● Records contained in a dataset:
════

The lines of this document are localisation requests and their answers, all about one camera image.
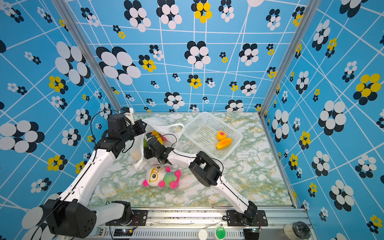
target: toy fruit
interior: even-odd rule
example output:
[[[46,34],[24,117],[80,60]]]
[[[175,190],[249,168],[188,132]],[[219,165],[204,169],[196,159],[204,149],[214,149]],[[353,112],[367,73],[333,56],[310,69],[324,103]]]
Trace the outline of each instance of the toy fruit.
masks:
[[[226,139],[220,140],[220,142],[217,143],[216,148],[221,150],[231,145],[231,143],[232,139],[230,137],[227,137]]]
[[[223,132],[223,131],[219,131],[217,133],[216,137],[217,137],[218,140],[223,140],[223,139],[225,139],[227,137],[227,134],[225,132]]]

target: green button
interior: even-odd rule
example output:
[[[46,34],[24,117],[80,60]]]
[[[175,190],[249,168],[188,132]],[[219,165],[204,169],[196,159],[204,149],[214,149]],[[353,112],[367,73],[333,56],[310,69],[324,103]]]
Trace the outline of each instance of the green button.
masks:
[[[216,229],[216,236],[219,239],[225,238],[225,230],[222,227],[219,227],[218,229]]]

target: plush toy face
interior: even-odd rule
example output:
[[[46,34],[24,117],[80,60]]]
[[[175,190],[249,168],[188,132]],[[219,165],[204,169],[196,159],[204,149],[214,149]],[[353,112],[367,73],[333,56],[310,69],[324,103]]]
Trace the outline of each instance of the plush toy face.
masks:
[[[149,186],[156,187],[163,180],[167,171],[160,165],[155,165],[153,168],[148,169],[146,179]]]

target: metal plate
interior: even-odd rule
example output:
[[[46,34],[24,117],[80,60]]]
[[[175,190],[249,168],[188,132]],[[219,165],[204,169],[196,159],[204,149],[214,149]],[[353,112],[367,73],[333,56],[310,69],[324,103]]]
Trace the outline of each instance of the metal plate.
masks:
[[[145,226],[146,222],[147,222],[147,215],[148,215],[148,211],[147,210],[132,210],[133,212],[133,216],[137,216],[140,221],[139,221],[139,226]],[[135,218],[132,218],[132,221],[130,221],[129,223],[127,223],[125,220],[120,220],[120,219],[117,219],[117,220],[112,220],[110,222],[106,222],[105,225],[106,226],[137,226],[137,222],[135,222],[134,220]]]
[[[257,210],[256,212],[256,216],[257,218],[260,220],[260,223],[261,223],[261,226],[262,227],[266,227],[268,226],[268,220],[265,216],[265,211],[263,210]],[[240,227],[240,226],[245,226],[247,227],[246,225],[244,225],[242,222],[241,222],[241,218],[240,218],[240,215],[238,214],[238,212],[236,212],[235,210],[227,210],[227,217],[229,218],[227,220],[227,224],[228,226],[230,227]],[[255,222],[252,227],[258,227],[259,226],[259,223],[258,222]]]

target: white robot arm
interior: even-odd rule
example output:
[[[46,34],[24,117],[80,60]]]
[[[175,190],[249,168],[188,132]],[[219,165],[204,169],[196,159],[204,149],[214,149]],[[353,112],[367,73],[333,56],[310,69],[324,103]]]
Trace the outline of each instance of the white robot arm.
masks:
[[[110,116],[108,130],[96,144],[89,162],[76,179],[58,199],[48,200],[44,204],[41,222],[47,221],[51,233],[84,238],[95,226],[115,219],[127,222],[132,219],[131,205],[128,202],[115,201],[98,208],[87,208],[93,190],[109,165],[123,150],[126,141],[132,141],[136,136],[145,133],[146,123],[141,120],[134,122],[133,111],[129,108],[123,110],[125,114]],[[160,163],[188,167],[200,183],[215,188],[233,205],[244,224],[251,226],[256,221],[257,207],[227,182],[220,167],[206,153],[182,153],[171,147],[164,147],[153,136],[147,137],[150,152]]]

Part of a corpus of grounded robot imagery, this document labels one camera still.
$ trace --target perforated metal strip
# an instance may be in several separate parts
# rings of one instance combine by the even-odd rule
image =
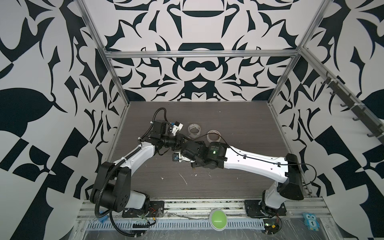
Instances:
[[[131,230],[132,224],[136,220],[116,220],[116,225],[123,230]],[[97,230],[110,230],[113,229],[111,221],[107,220],[103,224],[87,223],[87,231]],[[207,230],[212,229],[208,219],[198,220],[156,220],[156,224],[150,226],[151,230]],[[254,229],[264,230],[264,222],[262,219],[228,219],[226,229]],[[148,228],[134,228],[134,230],[148,230]]]

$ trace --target roll of tape
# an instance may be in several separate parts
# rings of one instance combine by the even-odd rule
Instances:
[[[197,133],[192,133],[191,129],[193,129],[193,128],[197,129],[198,132]],[[188,136],[190,138],[197,138],[197,137],[199,137],[200,136],[200,132],[201,132],[201,128],[200,128],[200,126],[198,124],[192,123],[191,125],[188,126]]]
[[[212,138],[215,139],[215,140],[212,140],[212,139],[210,139],[210,137],[209,137],[209,135],[210,135],[209,133],[216,133],[216,134],[220,135],[220,133],[219,133],[218,131],[216,131],[216,130],[211,130],[211,131],[209,131],[208,134],[207,134],[207,140],[208,140],[208,142],[220,142],[220,140],[221,140],[221,137],[220,137],[220,136],[218,136],[218,135],[216,135],[216,134],[212,134]]]

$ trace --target patterned wallpaper
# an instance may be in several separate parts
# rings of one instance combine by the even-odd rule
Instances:
[[[86,0],[109,51],[295,49],[321,0]],[[114,59],[131,101],[268,100],[288,57]]]
[[[381,0],[335,0],[316,30],[314,53],[375,115],[383,111],[383,19]],[[384,237],[384,146],[323,79],[301,58],[273,106],[291,149],[314,165],[315,195],[324,197],[344,237]],[[306,178],[313,169],[303,166]]]
[[[125,104],[72,0],[1,1],[0,22],[1,239],[61,239]]]

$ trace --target owl figurine
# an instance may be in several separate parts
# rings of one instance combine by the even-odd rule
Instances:
[[[319,230],[319,223],[316,220],[316,216],[314,214],[310,213],[303,213],[304,217],[304,224],[308,227],[308,230],[311,231],[318,231]]]

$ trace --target scratch on table
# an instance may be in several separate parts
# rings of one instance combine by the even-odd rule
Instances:
[[[188,186],[187,181],[184,178],[183,178],[183,180],[184,180],[185,184]]]

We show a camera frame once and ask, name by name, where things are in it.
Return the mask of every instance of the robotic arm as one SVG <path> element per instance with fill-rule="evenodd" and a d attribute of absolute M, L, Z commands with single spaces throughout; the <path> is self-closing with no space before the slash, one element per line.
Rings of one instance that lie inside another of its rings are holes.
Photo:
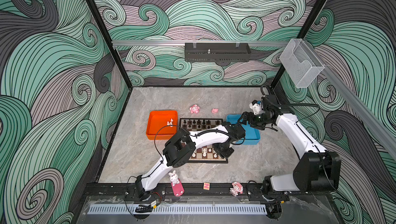
<path fill-rule="evenodd" d="M 245 137 L 241 124 L 264 130 L 281 128 L 290 139 L 300 159 L 293 173 L 280 176 L 267 176 L 263 181 L 265 195 L 274 191 L 332 190 L 338 188 L 341 159 L 335 152 L 328 152 L 300 124 L 297 116 L 288 106 L 276 104 L 274 95 L 264 95 L 261 101 L 253 101 L 253 112 L 241 115 L 237 124 L 223 122 L 221 125 L 205 130 L 186 132 L 179 129 L 166 142 L 161 158 L 144 175 L 136 179 L 139 197 L 144 199 L 157 183 L 173 168 L 184 165 L 197 148 L 212 144 L 222 157 L 229 157 L 234 149 L 230 144 Z"/>

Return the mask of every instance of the pink base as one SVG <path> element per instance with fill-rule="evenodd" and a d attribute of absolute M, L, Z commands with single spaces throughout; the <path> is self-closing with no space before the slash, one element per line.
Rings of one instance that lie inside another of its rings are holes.
<path fill-rule="evenodd" d="M 184 193 L 184 188 L 183 188 L 183 185 L 181 184 L 181 180 L 179 179 L 179 181 L 180 181 L 180 183 L 175 184 L 175 186 L 173 186 L 172 183 L 171 183 L 171 186 L 172 186 L 172 189 L 173 189 L 173 194 L 176 197 L 180 197 Z"/>

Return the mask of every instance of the chessboard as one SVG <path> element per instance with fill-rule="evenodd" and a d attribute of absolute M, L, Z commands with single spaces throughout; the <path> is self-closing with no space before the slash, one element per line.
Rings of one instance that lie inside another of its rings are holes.
<path fill-rule="evenodd" d="M 203 131 L 214 128 L 223 122 L 221 118 L 180 118 L 179 125 L 187 131 Z M 206 148 L 206 156 L 203 156 L 203 148 Z M 227 158 L 216 154 L 212 145 L 198 148 L 194 151 L 188 163 L 228 163 Z"/>

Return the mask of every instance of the chessboard frame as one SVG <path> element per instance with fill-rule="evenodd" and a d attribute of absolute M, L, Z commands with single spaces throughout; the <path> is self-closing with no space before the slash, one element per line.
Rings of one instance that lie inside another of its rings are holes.
<path fill-rule="evenodd" d="M 178 129 L 182 129 L 182 120 L 221 120 L 221 123 L 224 122 L 223 118 L 179 118 L 179 125 Z M 211 164 L 228 164 L 228 158 L 225 158 L 225 160 L 188 160 L 187 163 L 211 163 Z"/>

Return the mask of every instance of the black wall-mounted basket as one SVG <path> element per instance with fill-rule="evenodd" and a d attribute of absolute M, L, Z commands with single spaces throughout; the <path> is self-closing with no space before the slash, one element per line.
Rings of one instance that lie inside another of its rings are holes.
<path fill-rule="evenodd" d="M 247 62 L 251 52 L 247 43 L 186 43 L 186 62 Z"/>

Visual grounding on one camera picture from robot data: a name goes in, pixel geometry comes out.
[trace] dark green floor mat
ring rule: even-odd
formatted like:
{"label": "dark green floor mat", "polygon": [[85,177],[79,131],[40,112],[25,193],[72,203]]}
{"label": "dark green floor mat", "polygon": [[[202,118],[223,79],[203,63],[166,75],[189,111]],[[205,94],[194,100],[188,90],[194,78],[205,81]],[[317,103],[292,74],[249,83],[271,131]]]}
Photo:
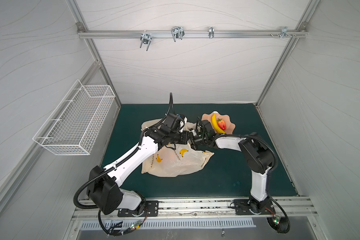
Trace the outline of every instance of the dark green floor mat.
{"label": "dark green floor mat", "polygon": [[[162,118],[167,104],[123,104],[104,156],[105,166],[131,149],[140,136],[141,124]],[[218,111],[229,115],[235,123],[234,134],[258,132],[272,144],[253,104],[175,104],[176,113],[184,114],[188,122],[196,122],[204,113]],[[239,151],[205,148],[215,154],[204,169],[177,177],[156,177],[141,174],[141,165],[125,180],[121,188],[140,192],[145,197],[234,197],[249,196],[251,170]],[[279,162],[272,173],[270,193],[274,196],[295,196],[284,166]]]}

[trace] banana
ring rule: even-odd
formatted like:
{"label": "banana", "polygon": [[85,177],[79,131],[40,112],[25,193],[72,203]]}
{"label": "banana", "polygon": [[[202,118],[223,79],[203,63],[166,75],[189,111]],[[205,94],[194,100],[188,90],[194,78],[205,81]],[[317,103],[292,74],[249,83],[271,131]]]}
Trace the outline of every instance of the banana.
{"label": "banana", "polygon": [[156,157],[156,161],[157,162],[161,162],[162,161],[162,159],[157,155],[157,157]]}
{"label": "banana", "polygon": [[183,157],[183,156],[184,156],[184,153],[186,153],[187,151],[188,151],[187,149],[182,149],[182,150],[180,150],[181,156]]}
{"label": "banana", "polygon": [[216,113],[212,116],[212,126],[218,133],[225,133],[218,125],[216,121]]}

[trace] aluminum rail
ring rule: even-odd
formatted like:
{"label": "aluminum rail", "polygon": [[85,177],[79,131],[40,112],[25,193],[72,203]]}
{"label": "aluminum rail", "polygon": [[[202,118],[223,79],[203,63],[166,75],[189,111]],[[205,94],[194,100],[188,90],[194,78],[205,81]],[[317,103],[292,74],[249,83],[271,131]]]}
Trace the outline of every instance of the aluminum rail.
{"label": "aluminum rail", "polygon": [[[311,0],[306,9],[304,10],[303,15],[301,16],[296,28],[301,30],[301,31],[306,31],[307,30],[307,26],[308,26],[308,22],[311,19],[313,13],[315,12],[315,9],[317,7],[317,5],[319,4],[321,0]],[[271,88],[273,82],[275,81],[275,79],[277,78],[277,76],[279,75],[281,69],[284,66],[285,61],[288,59],[289,55],[291,54],[293,48],[295,47],[296,43],[298,42],[298,38],[293,38],[290,39],[287,43],[287,45],[284,48],[283,53],[281,54],[279,61],[277,62],[275,68],[273,69],[267,83],[264,86],[263,91],[260,94],[259,99],[256,102],[256,106],[260,106],[261,103],[264,101],[265,96],[267,95],[269,89]]]}
{"label": "aluminum rail", "polygon": [[[225,198],[155,198],[158,200],[158,216],[150,218],[209,218],[209,217],[243,217],[235,215],[235,210],[230,208],[234,199],[248,199],[245,197]],[[318,216],[315,207],[309,197],[274,197],[282,206],[288,216]],[[93,204],[91,200],[81,200],[85,205]],[[274,204],[277,214],[283,215],[281,210]],[[73,213],[72,220],[96,220],[99,209],[78,209]],[[120,219],[117,217],[118,210],[102,218]],[[246,215],[247,217],[270,217],[271,215]]]}
{"label": "aluminum rail", "polygon": [[[152,38],[173,38],[169,30],[141,30],[141,31],[83,31],[77,34],[80,38],[138,38],[143,33]],[[284,38],[305,38],[307,31],[287,30]],[[279,38],[282,30],[214,30],[213,38]],[[210,38],[208,30],[184,30],[183,38]]]}

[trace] vent grille
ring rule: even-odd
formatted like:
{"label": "vent grille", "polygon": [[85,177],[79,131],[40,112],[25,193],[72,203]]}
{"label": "vent grille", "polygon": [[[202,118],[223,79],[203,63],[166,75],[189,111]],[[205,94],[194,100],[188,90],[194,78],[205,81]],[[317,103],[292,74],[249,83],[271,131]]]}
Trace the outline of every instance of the vent grille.
{"label": "vent grille", "polygon": [[[130,227],[138,219],[123,221],[123,229]],[[113,227],[120,220],[105,220],[106,228]],[[256,227],[251,217],[240,218],[183,218],[183,219],[147,219],[141,229],[179,229],[179,228],[243,228]],[[83,220],[80,230],[101,230],[97,220]]]}

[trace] pink plate
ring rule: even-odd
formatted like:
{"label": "pink plate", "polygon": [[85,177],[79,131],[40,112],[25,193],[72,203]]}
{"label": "pink plate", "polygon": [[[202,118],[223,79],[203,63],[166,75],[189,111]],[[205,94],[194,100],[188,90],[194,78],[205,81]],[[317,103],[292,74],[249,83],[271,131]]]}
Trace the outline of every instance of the pink plate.
{"label": "pink plate", "polygon": [[218,112],[214,111],[211,114],[203,114],[202,120],[208,120],[212,124],[212,117],[216,113],[216,120],[219,118],[222,118],[225,121],[225,124],[227,125],[227,129],[224,130],[226,134],[232,134],[233,130],[235,129],[236,125],[231,122],[228,115],[220,115]]}

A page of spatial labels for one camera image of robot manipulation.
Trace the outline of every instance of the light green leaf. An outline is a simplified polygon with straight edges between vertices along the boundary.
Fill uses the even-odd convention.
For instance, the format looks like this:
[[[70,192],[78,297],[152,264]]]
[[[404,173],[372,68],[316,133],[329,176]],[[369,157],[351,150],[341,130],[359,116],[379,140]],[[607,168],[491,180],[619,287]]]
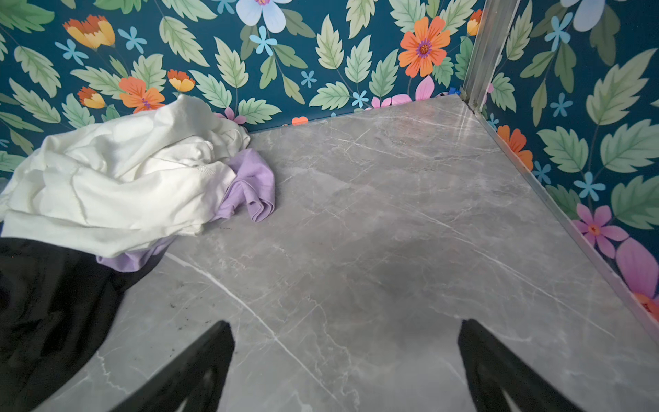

════

● EXERCISE OBJECTIVE: Find and copy each line of the data where "labels" is present.

● ANSWER TO THIS PROBLEM:
Part of a corpus of grounded robot imagery, this document labels one camera still.
A page of spatial labels for one camera image of robot manipulation.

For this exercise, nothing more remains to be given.